Preferred stocks are an interesting type of security with many qualities of fixed-income investments, but they aren't the same thing as bonds. While they have characteristics of bonds, they also trade on major exchanges like common stocks, but they are an entirely different type of investment.
With that in mind, here's an overview of what preferred stocks are, how they work, and what investors should know before considering them. We'll also discuss whether it's better to buy individual preferred stocks or invest through index funds.
What are preferred stocks?
Preferred stocks aren't quite stocks (at least not in the sense most people think of them), and they aren't quite bonds. They are somewhere in between the two.
Like bonds, preferred stocks are a form of fixed-income security. They entitle the investor to dividend payments on a set schedule and are designed to generate income, not growth. This is the biggest difference between preferred and common stock. Let's say you buy a preferred stock for $25 that has a 5% yield. You'll receive $1.25 per year in dividend income.

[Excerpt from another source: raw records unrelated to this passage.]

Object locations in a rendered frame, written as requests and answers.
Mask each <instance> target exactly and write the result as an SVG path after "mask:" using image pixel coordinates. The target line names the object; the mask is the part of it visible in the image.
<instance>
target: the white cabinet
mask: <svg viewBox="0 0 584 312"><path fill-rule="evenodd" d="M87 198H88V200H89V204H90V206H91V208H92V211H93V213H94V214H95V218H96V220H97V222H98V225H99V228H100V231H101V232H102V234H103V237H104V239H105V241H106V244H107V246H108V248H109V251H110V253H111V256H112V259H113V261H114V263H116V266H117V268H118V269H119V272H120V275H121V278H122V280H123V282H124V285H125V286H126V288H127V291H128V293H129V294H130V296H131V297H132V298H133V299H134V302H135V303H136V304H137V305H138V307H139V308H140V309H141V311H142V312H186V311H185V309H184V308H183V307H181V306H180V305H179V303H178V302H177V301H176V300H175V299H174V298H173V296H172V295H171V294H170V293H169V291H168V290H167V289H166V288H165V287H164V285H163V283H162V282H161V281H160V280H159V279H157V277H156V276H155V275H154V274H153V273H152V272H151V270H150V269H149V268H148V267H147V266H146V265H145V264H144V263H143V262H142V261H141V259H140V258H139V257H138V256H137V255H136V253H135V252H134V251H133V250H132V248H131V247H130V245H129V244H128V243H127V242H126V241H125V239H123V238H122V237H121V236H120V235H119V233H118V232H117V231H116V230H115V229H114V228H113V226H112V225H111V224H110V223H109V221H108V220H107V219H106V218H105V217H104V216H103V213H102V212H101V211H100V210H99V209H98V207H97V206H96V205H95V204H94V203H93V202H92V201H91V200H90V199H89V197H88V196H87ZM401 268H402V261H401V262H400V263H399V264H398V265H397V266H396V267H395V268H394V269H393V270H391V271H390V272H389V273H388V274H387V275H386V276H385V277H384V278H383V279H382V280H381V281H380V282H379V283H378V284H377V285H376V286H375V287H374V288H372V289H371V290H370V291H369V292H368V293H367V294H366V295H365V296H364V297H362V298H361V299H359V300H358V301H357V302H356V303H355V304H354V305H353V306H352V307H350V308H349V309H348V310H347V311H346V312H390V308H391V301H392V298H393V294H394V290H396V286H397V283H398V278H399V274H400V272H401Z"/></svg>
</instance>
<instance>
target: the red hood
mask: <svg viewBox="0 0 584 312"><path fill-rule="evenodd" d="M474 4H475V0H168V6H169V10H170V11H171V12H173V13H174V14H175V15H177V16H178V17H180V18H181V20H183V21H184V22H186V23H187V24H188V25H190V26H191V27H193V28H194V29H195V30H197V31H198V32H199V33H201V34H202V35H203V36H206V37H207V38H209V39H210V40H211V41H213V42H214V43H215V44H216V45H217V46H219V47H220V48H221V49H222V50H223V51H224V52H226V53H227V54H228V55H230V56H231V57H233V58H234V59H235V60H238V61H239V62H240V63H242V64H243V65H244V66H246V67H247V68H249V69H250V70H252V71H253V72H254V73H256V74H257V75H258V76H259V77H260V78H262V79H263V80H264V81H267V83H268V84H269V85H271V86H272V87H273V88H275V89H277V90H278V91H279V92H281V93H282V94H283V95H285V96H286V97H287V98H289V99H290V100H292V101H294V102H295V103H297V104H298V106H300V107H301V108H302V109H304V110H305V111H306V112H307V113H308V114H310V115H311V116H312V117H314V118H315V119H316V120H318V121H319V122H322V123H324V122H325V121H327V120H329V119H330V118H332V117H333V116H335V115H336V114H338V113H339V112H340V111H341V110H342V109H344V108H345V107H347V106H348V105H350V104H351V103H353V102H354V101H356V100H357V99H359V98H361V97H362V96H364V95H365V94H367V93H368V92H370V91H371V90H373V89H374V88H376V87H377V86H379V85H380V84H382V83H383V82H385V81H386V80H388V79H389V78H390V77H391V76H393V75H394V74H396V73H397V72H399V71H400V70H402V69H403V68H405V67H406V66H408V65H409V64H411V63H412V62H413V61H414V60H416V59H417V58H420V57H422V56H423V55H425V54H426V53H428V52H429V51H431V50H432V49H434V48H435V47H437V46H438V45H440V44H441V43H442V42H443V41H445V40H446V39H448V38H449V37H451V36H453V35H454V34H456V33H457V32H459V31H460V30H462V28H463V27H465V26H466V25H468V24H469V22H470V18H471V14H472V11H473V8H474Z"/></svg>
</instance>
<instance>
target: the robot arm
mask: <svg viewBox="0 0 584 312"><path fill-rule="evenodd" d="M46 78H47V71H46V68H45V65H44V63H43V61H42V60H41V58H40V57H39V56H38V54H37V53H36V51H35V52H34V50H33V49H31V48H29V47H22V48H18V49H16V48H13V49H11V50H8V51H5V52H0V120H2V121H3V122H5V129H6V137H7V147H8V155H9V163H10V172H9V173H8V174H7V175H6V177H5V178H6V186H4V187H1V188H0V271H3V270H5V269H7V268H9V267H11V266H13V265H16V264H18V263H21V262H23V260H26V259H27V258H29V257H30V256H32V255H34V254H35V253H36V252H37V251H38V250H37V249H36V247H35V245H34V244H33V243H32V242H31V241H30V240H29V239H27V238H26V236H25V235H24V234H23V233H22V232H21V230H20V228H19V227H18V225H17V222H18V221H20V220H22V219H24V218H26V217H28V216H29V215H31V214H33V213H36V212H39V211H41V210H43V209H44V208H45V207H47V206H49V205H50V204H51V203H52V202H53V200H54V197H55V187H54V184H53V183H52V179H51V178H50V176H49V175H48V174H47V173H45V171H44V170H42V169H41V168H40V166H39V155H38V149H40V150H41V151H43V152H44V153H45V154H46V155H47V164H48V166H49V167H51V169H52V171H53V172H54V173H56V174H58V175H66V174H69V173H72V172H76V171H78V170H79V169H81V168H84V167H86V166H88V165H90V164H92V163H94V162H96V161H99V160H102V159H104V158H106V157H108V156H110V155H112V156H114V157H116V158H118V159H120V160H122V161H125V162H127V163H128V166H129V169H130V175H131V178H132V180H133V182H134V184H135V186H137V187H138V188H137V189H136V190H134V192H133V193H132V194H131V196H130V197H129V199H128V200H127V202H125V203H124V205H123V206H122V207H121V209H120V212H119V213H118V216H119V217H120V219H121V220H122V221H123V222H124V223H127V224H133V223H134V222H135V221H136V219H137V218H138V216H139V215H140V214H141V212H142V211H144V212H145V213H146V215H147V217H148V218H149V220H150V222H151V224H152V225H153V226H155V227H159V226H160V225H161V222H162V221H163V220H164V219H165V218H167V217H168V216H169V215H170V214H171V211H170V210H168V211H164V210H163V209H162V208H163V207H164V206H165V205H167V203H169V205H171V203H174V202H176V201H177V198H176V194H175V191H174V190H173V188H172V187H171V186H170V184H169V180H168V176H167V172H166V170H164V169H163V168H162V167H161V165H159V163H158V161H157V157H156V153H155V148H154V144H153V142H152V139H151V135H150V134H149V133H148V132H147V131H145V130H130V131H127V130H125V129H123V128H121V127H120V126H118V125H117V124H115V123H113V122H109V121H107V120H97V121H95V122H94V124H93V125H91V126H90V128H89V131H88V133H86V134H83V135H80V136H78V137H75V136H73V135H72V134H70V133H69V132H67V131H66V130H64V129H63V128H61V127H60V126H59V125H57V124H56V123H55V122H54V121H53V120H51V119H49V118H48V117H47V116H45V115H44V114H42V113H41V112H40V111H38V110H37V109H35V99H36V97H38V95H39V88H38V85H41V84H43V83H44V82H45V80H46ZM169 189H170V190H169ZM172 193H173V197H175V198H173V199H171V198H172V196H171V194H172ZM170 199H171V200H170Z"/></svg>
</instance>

Here's an important point to know. If the company's common stock doubles in value, the preferred stock isn't likely to do the same. You do not share in the equity appreciation generated by the business. Preferred stock share prices can certainly move, typically in response to interest rate fluctuations or the perceived health of the business, but the price isn't related to the profits of the underlying company.
Unlike bonds, however, preferred stocks are readily tradable on major stock exchanges. And, they have a lower rank than bonds in a company's capital structure (more on that in the next section).
Preferred stock yields can be fixed or vary based on a benchmark interest rate. Preferred stocks can exist in perpetuity or have a set maturity date when the company pays investors the original (par) value of the shares and they are retired. And, like bonds, preferred stocks may be callable, meaning the company has the right, but not the obligation, to redeem the shares at a certain date if it chooses to.
What to consider when buying preferred stocks
There are a few important things to consider when you're planning to invest in preferred stocks.
- Preferred stocks are subordinate to bonds when it comes to claims on a company's assets. In other words, in the event of a bankruptcy, bondholders would get paid first before preferred stockholders could recoup their investment. In the capital structure of a company, preferred stockholders are superior to common stockholders (hence the name) but are not the senior debt holders. On the positive side, this is why preferred stocks tend to pay higher yields than bonds from the same company. However, it's important to keep in mind that this additional yield is compensation for the somewhat elevated level of risk preferred stockholders face.
- An important question to answer is whether a preferred stock is perpetual, meaning that it continues to exist indefinitely, or if it matures at a specific date. It's also important to know if a preferred stock is callable so that the company can choose to redeem the shares and pay investors par value for them at any time.
- Another consideration is whether a particular preferred stock is convertible, meaning the shares can be converted to common stock at a predetermined conversion rate. This combines two potential perks -- the high income that preferred stocks pay with the upside potential if the common stock performs exceptionally well.
All of these details about each particular preferred stock should be in a prospectus available through the SEC or on each company's investor relations webpage. Many companies that issue several series of preferred stock also publish handy investor guides that highlight the differences between each type (as an example, check out Bank of America's (NYSE:BAC) preferred stock guide).
The best way to invest in preferred stocks
You can certainly invest in individual preferred stocks. The vast majority of preferred stocks are issued by financial institutions, and they are also quite common among telecommunications providers and energy and utility companies. However, there are some companies in other sectors that issue preferred stock as well.
However, there are two big downsides to investing in individual preferred stocks. First, just like investing in individual common stocks, there's the risk associated with depending on the performance of a single company for your investment returns. Second, information on specific preferred stocks (what's available, maturity dates, stock symbols, etc.) can be difficult to find and complicated to understand.
For the majority of investors, using index funds to invest in preferred stocks is the best option. The iShares U.S. Preferred Stock ETF (NASDAQ:PFF) is the largest preferred stock exchange-traded fund, or ETF, by a significant margin and allows investors to put their money to work in a broad basket of preferred stocks. While the fund's 0.46% expense ratio is on the higher end for an index fund, it can still be a smart way to add preferred stock exposure to your portfolio without the homework involved with choosing individual preferred stocks. The Invesco Preferred ETF (NYSEMKT:PGX) is another good option investors may want to look at, with a similar objective and yield as the iShares fund.